2015 financials not material: Revenues are just above consensus but shy of our
estimate, with R&D spend also slightly higher than we expected. The €348m YE Net Cash,
yet to include the upfront income from the recent Gilead (GILD, $88, Hold) partnership for
filgotinib, is broadly in-line and should be sufficient to fund development of the pipeline
beyond 2017E, in our view. The wider Net Loss reflects a non-cash financial charge relating
to Galapagos' share price appreciation between signing the Gilead deal and YE, since the
partner agreed to subscribe to $425m new equity at €58/share on deal close in January.
This non-cash charge will be more than reversed in 1Q16E.
n Revenues €60.6m vs. JEFe €64.9m & consensus €58.9m
n R&D spend €130m vs. JEFe €125m
n Net loss €118.4m vs. JEFe €74.9m & consensus €87.0m
n Net cash YE €348m vs. JEFe €360m & consensus €345m
Filgotinib regulatory meetings looming: Discussions in March with FDA and EMA
should finalise the RA Phase III trial design for filgotinib, with FDA allowing use of the highest
dose likely a focus after preclinical testicular toxicity findings. Given filgotinib's impressive
Phase IIb data vs. both other oral JAK inhibitors and marketed biologics, we remain confident
in blockbuster potential, forecasting $3.5bn WW peak sales for a €50/share NPV at 65%
probability of success. We assume the Phase III trials will begin in 2Q16E, with launch by
1H19E. AbbVie (ABBV, $56, Buy) remains the most significant competitive threat, in our view,
with its own once-daily JAK1 inhibitor ABT-494 now in Phase III.

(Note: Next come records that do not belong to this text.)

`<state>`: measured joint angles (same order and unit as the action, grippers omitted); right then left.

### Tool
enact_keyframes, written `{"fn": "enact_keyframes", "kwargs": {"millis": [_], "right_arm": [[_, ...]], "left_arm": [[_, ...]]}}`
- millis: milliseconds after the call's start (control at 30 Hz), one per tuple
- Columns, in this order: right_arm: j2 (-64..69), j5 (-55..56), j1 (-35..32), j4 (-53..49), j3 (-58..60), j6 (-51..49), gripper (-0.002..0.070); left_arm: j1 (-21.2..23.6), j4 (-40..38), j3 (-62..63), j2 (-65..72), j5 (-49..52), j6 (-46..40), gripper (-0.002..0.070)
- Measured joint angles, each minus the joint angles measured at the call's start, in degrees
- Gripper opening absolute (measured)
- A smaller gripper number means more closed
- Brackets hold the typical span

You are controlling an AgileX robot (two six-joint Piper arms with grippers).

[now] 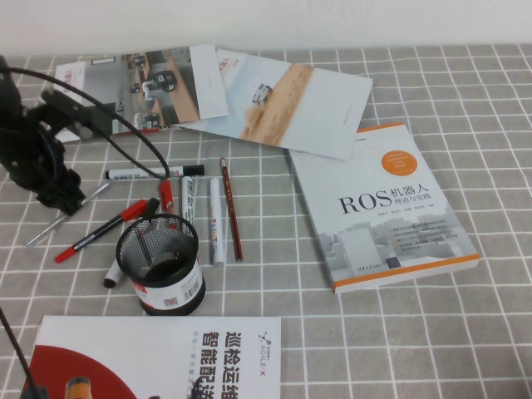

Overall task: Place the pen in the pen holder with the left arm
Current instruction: Pick up the pen on the table

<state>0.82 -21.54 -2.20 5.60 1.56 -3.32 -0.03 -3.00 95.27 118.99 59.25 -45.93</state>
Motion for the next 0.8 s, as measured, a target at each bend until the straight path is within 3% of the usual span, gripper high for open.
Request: {"fn": "enact_keyframes", "kwargs": {"millis": [567,667,800], "right_arm": [[0.0,0.0,0.0,0.0,0.0,0.0,-0.0015],[0.0,0.0,0.0,0.0,0.0,0.0,-0.0015],[0.0,0.0,0.0,0.12,0.0,0.0,-0.0015]], "left_arm": [[-1.13,4.0,0.69,3.72,0.73,0.45,0.0278],[-1.22,4.0,0.92,3.98,1.51,1.11,0.0233],[-1.35,3.37,1.02,4.1,2.55,1.44,0.0116]]}}
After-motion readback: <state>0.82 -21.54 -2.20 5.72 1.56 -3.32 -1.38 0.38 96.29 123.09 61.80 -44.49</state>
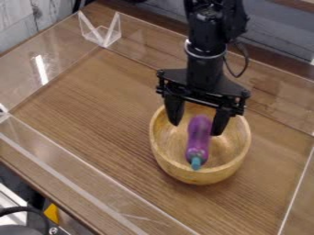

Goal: Put the purple eggplant in the brown bowl

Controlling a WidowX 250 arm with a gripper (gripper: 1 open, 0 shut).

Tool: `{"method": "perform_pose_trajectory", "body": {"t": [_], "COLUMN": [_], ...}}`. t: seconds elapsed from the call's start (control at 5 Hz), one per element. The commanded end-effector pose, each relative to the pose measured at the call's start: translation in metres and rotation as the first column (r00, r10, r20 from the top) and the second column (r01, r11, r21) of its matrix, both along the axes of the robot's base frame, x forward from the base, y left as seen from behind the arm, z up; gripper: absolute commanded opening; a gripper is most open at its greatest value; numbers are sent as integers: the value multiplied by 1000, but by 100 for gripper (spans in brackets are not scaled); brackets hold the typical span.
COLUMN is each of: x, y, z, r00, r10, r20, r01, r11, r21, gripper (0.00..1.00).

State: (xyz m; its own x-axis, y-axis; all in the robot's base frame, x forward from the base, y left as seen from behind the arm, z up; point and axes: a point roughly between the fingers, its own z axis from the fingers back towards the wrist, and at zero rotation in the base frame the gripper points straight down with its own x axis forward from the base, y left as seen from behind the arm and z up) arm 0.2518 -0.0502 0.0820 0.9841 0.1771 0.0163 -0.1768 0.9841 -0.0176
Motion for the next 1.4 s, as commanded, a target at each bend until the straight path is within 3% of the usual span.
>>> {"method": "perform_pose_trajectory", "body": {"t": [0.0,1.2], "x": [3,1], "y": [1,17], "z": [14,25], "r00": [999,998], "r10": [1,51], "r20": [47,33], "r01": [-1,-52], "r11": [1000,998], "r21": [-2,23], "gripper": [100,100]}}
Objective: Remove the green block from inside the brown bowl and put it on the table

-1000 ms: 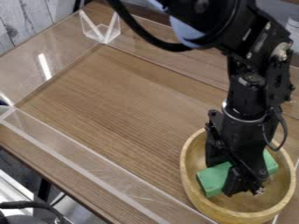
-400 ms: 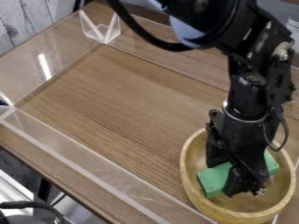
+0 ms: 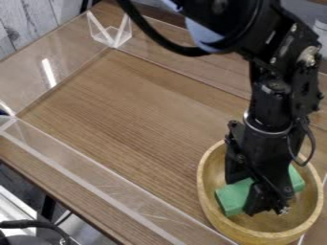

Cystic fibrosis the story for 2016: On 16 February, Galapagos announced initiation of
its first study for the exploratory open label Phase IIa SAPHIRA 1 and two trials of potentiator
GLPG1837. The studies will explore safety, PK/PD and activity, including assessment of sweat
chloride and pulmonary function, in treating 12 and six CF patients with G551D and S1251N
class III mutations, respectively; results are expected in 4Q16E. The commercially important
triple combination of a potentiator and two correctors could enter Phase II by 1H17E. Our
sum-of-the-parts includes a conservative c.€4/share NPV for the CF collaboration assuming
a 20% likelihood of $1bn peak sales.